La Feria de la Candelera se celebra cada año el 2 de febrero y mantiene sus orígenes en el siglo XVI, vinculados al privilegio de celebración concedido a la ciudad por Germana de Foix, según la información municipal de la web del Ayuntamiento de Barbastro. En esta edición, el ambiente festivo y la presencia de puestos de productos agroalimentarios, artesanía y comercio local facilitaron un contexto idóneo para la estimulación cognitiva y el refuerzo del vínculo con el entorno.

Salida comunitaria para fomentar envejecimiento activo y memoria autobiográfica
Durante el recorrido, las personas mayores pasearon por los puestos y compartieron recuerdos, anécdotas y vivencias asociadas a una feria profundamente arraigada en la identidad local. La salida permitió romper con la rutina del entorno residencial, reforzar la orientación temporal al vincularse con una fecha señalada del calendario y promover la participación social en un evento comunitario.
Este tipo de actividades fuera del centro contribuyen a mantener habilidades funcionales, favorecer la autonomía en entornos reales y estimular la memoria autobiográfica a través de estímulos significativos (sonidos, olores, tradiciones y escenarios conocidos).
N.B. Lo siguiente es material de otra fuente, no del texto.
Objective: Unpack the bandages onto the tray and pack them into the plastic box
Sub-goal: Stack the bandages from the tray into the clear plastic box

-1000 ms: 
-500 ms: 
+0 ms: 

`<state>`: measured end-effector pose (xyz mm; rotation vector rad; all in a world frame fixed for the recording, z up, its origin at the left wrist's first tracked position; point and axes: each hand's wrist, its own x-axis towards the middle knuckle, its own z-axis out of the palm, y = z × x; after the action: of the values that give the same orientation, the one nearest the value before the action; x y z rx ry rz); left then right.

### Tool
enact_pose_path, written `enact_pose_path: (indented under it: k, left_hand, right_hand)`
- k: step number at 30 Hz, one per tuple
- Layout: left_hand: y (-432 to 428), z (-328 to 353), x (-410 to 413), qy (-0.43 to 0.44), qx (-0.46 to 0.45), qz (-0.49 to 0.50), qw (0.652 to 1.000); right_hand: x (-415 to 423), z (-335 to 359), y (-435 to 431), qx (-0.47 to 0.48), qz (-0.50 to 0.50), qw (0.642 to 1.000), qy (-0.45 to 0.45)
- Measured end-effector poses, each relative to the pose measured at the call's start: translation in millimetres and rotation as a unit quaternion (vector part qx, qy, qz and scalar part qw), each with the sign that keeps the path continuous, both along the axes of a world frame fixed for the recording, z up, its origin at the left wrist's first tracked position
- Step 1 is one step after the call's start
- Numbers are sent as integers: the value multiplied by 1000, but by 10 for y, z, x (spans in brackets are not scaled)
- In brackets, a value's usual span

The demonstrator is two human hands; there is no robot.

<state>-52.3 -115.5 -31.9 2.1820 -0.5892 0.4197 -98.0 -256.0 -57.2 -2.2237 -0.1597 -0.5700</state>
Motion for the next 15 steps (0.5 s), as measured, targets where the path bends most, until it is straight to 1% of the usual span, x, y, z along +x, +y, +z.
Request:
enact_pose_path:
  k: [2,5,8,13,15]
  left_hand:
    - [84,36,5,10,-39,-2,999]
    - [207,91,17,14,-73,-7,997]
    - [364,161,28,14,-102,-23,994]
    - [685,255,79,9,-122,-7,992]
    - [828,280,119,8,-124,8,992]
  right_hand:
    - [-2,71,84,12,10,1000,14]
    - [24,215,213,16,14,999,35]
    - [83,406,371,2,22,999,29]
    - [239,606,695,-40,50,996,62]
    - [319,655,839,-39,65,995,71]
Además, generan oportunidades naturales de conversación y conexión social, factores protectores frente al aislamiento.
Encuentro intergeneracional con apoyo personalizado y aprendizaje práctico
Las estudiantes de FP desempeñaron un papel de apoyo y acompañamiento, adaptando la ayuda a las necesidades de cada persona: marcha segura, descansos, hidratación y atención individual durante el trayecto. La experiencia también funcionó como aprendizaje aplicado en un contexto real de cuidados, reforzando competencias vinculadas a la Atención Centrada en la Persona y a la comunicación con personas mayores.
Desde la organización se valoró la iniciativa por su impacto emocional y social, al facilitar un espacio intergeneracional que beneficia tanto a las personas mayores como al alumnado. La Feria de la Candelera volvió a ser, además de un escaparate de tradición y producto local, un escenario de convivencia comunitaria en torno a un evento con más de cinco siglos de historia.